How to complete this task -> Track down every line below that holds "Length" and copy it.
::: Records provided
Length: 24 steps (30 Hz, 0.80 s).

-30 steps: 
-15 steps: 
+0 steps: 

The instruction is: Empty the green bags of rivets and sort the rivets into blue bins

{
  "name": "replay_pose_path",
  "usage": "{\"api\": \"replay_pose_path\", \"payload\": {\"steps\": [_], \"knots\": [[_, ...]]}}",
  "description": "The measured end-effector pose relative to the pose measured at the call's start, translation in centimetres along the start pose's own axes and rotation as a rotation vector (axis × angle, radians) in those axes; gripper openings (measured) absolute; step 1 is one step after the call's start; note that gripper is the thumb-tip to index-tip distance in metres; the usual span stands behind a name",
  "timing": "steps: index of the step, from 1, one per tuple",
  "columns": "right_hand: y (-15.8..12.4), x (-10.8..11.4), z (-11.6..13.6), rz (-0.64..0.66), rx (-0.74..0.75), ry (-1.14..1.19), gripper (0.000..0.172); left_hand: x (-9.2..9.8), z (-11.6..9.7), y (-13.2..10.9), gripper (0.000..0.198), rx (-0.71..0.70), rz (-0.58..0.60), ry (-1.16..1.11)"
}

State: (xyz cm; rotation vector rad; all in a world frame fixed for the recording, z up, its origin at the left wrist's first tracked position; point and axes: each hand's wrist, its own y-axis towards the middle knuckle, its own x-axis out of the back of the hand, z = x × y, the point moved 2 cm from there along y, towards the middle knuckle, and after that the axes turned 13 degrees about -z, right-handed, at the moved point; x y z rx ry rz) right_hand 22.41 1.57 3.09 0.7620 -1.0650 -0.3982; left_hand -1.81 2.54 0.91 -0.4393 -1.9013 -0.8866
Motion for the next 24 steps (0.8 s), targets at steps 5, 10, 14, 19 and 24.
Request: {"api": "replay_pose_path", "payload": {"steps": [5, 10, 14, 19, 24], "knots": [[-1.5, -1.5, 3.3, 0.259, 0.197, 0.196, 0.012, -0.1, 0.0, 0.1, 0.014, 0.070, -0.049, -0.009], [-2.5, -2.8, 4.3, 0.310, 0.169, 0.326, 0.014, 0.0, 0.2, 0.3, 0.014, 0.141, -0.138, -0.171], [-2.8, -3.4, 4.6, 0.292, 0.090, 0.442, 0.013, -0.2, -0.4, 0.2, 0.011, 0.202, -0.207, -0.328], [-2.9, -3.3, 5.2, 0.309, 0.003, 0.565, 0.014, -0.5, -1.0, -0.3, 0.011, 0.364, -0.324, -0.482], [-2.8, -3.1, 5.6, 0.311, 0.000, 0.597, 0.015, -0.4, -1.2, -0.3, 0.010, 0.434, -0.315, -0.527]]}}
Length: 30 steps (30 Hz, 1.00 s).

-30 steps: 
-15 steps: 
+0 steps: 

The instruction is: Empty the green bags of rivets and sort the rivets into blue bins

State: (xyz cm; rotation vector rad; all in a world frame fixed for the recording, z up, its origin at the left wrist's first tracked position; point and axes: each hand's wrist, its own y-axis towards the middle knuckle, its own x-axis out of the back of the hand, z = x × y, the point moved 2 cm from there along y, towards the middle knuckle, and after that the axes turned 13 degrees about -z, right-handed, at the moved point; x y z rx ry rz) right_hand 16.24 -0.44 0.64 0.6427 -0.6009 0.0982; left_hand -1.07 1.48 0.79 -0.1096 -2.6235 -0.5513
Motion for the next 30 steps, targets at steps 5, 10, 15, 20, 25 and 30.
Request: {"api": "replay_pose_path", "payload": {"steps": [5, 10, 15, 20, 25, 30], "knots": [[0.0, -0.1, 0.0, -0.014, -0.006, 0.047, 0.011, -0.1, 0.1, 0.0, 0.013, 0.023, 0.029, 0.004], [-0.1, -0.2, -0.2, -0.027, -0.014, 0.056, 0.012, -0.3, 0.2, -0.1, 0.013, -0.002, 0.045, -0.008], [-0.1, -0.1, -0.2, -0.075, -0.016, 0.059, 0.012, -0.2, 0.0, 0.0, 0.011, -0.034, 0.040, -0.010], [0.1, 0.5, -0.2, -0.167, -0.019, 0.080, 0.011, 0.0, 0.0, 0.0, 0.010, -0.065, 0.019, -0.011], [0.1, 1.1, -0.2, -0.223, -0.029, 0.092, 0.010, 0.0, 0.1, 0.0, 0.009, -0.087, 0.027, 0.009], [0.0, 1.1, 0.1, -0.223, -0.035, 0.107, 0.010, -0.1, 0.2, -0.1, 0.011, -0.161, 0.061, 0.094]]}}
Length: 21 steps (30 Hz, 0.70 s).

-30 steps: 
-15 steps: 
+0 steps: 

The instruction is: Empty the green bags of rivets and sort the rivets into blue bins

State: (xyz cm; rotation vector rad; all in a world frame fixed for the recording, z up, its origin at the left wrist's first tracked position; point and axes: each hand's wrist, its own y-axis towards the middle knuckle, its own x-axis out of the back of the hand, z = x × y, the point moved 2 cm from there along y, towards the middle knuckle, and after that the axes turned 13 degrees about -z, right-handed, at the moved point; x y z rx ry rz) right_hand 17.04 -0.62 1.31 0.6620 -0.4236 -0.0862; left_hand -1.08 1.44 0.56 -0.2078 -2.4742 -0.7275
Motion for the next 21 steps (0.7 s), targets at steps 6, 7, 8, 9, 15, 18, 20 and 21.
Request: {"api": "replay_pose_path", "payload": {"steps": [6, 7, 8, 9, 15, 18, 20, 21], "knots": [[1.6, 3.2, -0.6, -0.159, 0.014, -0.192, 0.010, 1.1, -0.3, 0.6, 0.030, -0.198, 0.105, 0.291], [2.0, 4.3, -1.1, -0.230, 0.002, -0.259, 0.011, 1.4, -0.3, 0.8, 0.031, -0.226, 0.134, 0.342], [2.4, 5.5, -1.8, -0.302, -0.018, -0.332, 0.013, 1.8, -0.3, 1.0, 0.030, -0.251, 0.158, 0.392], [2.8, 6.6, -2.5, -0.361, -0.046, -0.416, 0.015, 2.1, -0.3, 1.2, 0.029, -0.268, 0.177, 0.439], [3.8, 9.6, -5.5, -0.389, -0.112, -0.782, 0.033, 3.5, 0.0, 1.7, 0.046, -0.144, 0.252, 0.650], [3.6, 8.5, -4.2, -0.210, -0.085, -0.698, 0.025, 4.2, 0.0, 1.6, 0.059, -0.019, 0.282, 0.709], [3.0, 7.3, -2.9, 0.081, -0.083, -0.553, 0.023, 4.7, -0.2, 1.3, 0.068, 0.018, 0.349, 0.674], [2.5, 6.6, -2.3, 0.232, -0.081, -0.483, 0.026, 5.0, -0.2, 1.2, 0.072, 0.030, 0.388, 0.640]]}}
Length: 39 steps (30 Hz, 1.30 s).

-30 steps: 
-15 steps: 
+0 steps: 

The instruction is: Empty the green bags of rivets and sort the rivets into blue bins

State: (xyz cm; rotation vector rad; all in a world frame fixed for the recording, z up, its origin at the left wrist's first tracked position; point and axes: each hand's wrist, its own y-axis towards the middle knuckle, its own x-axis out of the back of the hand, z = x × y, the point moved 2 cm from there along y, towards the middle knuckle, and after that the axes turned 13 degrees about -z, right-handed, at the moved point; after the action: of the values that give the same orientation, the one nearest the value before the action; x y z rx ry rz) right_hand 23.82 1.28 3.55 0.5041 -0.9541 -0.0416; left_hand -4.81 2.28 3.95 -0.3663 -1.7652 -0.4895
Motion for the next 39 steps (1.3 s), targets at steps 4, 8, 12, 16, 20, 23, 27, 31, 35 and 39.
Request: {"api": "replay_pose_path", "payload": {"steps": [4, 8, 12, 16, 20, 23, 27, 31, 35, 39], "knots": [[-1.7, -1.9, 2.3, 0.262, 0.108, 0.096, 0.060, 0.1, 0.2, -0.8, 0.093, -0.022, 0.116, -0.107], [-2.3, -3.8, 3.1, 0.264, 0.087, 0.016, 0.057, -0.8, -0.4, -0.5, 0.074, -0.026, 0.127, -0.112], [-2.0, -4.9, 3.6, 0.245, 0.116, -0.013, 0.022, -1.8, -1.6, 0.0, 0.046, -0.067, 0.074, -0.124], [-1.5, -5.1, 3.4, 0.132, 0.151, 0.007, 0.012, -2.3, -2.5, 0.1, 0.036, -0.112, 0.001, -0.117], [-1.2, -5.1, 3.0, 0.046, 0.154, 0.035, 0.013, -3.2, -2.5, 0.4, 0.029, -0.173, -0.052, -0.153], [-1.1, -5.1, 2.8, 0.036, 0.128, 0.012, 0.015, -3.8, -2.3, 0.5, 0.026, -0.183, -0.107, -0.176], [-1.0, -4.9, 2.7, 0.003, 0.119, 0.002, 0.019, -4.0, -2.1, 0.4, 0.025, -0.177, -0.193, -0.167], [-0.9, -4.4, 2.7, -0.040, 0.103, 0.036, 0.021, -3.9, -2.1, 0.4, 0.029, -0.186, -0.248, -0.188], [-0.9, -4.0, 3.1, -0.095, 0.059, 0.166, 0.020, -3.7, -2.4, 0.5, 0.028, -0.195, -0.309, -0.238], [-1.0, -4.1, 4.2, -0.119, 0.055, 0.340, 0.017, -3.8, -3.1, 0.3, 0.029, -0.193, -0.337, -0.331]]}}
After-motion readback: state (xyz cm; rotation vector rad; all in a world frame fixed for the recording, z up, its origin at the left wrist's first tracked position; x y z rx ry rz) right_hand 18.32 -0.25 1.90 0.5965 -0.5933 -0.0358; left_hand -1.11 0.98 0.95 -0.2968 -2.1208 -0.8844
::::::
Result of the exercise ->
Length: 24 steps (30 Hz, 0.80 s).
Length: 30 steps (30 Hz, 1.00 s).
Length: 21 steps (30 Hz, 0.70 s).
Length: 39 steps (30 Hz, 1.30 s).

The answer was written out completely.